About this task >>
Run through the records and, wherever a line holds the word "phrase", return that line.

====== Exercise inputs ======

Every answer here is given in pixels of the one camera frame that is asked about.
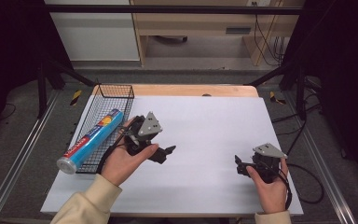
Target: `white table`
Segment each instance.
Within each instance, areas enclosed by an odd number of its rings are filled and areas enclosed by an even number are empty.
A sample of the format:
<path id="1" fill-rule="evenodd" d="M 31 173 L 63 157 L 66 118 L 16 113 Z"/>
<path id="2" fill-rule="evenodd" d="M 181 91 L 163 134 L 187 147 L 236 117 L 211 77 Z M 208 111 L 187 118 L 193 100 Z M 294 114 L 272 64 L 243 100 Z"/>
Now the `white table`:
<path id="1" fill-rule="evenodd" d="M 262 98 L 136 96 L 135 91 L 130 117 L 149 111 L 164 130 L 153 143 L 176 150 L 163 164 L 144 162 L 121 185 L 112 216 L 247 217 L 262 210 L 252 179 L 238 175 L 234 162 L 234 155 L 251 162 L 253 147 L 265 143 L 280 148 Z M 58 172 L 41 211 L 55 214 L 93 178 Z M 302 215 L 290 176 L 289 182 L 289 210 Z"/>

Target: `gray floor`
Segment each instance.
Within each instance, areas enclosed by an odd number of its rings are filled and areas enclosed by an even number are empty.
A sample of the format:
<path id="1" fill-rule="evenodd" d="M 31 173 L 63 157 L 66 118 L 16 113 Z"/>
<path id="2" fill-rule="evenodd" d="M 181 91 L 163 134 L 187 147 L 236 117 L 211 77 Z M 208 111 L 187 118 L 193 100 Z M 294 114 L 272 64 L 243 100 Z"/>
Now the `gray floor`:
<path id="1" fill-rule="evenodd" d="M 94 68 L 78 71 L 90 79 L 98 78 L 101 82 L 109 83 L 243 84 L 266 74 L 273 68 L 266 65 L 251 66 L 240 38 L 190 37 L 186 43 L 152 39 L 146 62 L 145 67 L 115 66 L 109 69 Z M 64 78 L 67 84 L 64 90 L 58 91 L 57 103 L 48 118 L 48 123 L 40 133 L 32 153 L 21 169 L 21 175 L 2 207 L 0 223 L 16 223 L 13 220 L 18 221 L 17 223 L 27 223 L 28 219 L 31 219 L 28 223 L 36 223 L 35 219 L 51 219 L 51 216 L 41 214 L 39 210 L 58 172 L 55 161 L 67 148 L 91 91 L 90 87 L 68 76 Z M 276 85 L 279 79 L 276 77 L 258 88 L 259 95 L 265 99 L 272 119 L 293 114 L 289 104 L 281 105 L 269 99 L 271 91 L 276 93 L 278 99 L 287 101 L 294 96 L 291 91 L 279 91 Z M 69 105 L 76 90 L 83 91 L 79 101 L 76 105 Z M 54 95 L 56 92 L 48 88 L 49 95 Z M 36 123 L 38 112 L 36 82 L 30 82 L 13 90 L 7 102 L 11 105 L 8 105 L 2 113 L 2 118 L 13 111 L 13 105 L 16 106 L 16 110 L 11 116 L 0 121 L 0 186 Z M 307 106 L 315 104 L 318 104 L 316 97 L 310 97 Z M 358 165 L 355 161 L 341 158 L 335 136 L 323 113 L 319 112 L 319 109 L 309 112 L 307 131 L 323 154 L 352 216 L 358 223 Z M 274 124 L 276 133 L 289 133 L 298 127 L 296 119 Z M 295 136 L 295 133 L 278 135 L 283 151 L 290 147 Z M 288 162 L 302 165 L 318 175 L 318 170 L 310 156 L 309 144 L 305 140 L 304 136 L 299 138 Z M 291 173 L 296 189 L 302 197 L 314 200 L 320 195 L 320 188 L 312 177 L 296 168 L 291 168 Z M 294 223 L 341 223 L 331 201 L 332 198 L 334 198 L 332 195 L 327 194 L 318 204 L 302 203 L 305 214 L 293 217 Z"/>

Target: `white cabinet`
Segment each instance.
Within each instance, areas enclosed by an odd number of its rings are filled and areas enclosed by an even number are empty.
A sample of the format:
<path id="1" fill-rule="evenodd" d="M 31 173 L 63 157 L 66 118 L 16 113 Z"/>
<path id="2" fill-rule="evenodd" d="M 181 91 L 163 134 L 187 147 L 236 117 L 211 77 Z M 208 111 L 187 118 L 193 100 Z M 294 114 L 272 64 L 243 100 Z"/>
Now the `white cabinet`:
<path id="1" fill-rule="evenodd" d="M 128 0 L 45 0 L 46 4 L 128 5 Z M 51 13 L 71 61 L 139 61 L 130 13 Z"/>

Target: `black backdrop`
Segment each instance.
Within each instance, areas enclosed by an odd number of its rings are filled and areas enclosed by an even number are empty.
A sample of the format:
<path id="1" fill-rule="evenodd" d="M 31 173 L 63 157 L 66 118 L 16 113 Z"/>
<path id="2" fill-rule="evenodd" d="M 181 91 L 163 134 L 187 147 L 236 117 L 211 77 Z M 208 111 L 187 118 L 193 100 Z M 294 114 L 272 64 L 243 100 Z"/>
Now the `black backdrop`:
<path id="1" fill-rule="evenodd" d="M 328 1 L 306 2 L 308 7 L 324 8 L 326 3 Z M 305 36 L 320 18 L 320 15 L 299 18 L 283 64 L 293 59 Z M 317 32 L 307 42 L 300 63 L 306 76 L 321 80 L 320 99 L 324 113 L 343 154 L 358 163 L 358 1 L 337 0 Z"/>
<path id="2" fill-rule="evenodd" d="M 22 4 L 44 5 L 45 2 L 0 0 L 0 113 L 13 88 L 37 79 L 36 69 L 41 63 L 41 52 L 73 69 L 49 13 L 46 10 L 29 11 Z M 59 73 L 48 68 L 50 82 L 54 77 L 56 84 L 63 83 Z"/>

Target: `aluminum rail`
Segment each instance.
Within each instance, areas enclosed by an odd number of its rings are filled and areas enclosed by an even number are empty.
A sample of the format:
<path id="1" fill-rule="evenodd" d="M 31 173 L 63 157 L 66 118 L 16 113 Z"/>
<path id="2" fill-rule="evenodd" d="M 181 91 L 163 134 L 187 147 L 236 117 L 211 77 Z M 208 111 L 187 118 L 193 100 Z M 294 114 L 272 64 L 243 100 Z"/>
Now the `aluminum rail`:
<path id="1" fill-rule="evenodd" d="M 144 5 L 26 5 L 29 9 L 46 9 L 66 13 L 181 13 L 181 14 L 252 14 L 303 15 L 322 12 L 303 7 L 226 7 L 226 6 L 144 6 Z"/>
<path id="2" fill-rule="evenodd" d="M 289 94 L 286 91 L 283 94 L 288 104 L 290 105 L 292 111 L 296 113 L 295 99 L 293 94 Z M 301 120 L 298 116 L 296 116 L 296 121 L 298 125 L 301 126 Z M 318 174 L 320 175 L 326 193 L 329 196 L 334 209 L 336 210 L 340 222 L 343 224 L 356 223 L 356 220 L 354 219 L 351 209 L 349 208 L 347 202 L 345 201 L 345 198 L 342 195 L 342 192 L 339 189 L 338 184 L 333 177 L 333 174 L 331 173 L 326 162 L 324 161 L 324 158 L 319 148 L 316 146 L 310 134 L 310 130 L 307 128 L 307 126 L 304 127 L 303 139 L 305 145 L 307 146 L 308 152 L 310 154 L 310 158 L 312 159 L 313 164 L 315 165 L 315 168 L 318 171 Z"/>
<path id="3" fill-rule="evenodd" d="M 51 111 L 53 110 L 57 98 L 59 96 L 59 91 L 53 91 L 49 101 L 48 101 L 48 109 L 46 110 L 45 114 L 42 118 L 38 119 L 31 130 L 30 134 L 28 135 L 24 145 L 21 148 L 21 151 L 19 155 L 17 156 L 16 160 L 13 162 L 9 172 L 7 173 L 7 176 L 5 177 L 5 180 L 1 184 L 0 187 L 0 212 L 5 205 L 5 202 L 7 200 L 7 197 L 9 196 L 10 192 L 13 190 L 14 185 L 17 182 L 17 179 L 19 178 L 22 168 L 24 167 L 25 163 L 28 160 L 29 155 L 34 149 L 34 145 L 39 138 L 39 135 L 43 131 L 43 128 L 45 127 L 45 124 L 51 114 Z"/>

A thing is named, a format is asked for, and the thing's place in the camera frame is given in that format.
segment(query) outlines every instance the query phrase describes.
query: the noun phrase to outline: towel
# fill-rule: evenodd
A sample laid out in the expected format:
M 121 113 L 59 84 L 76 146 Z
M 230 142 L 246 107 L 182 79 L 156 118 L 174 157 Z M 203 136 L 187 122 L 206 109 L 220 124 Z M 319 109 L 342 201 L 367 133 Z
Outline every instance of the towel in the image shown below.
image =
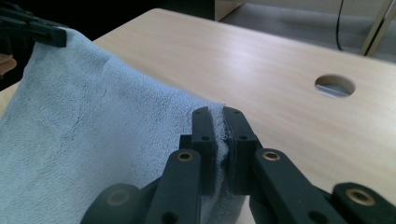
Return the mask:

======

Answer to the problem >>
segment(query) outlines every instance the query phrase describes.
query: the noun phrase to outline: towel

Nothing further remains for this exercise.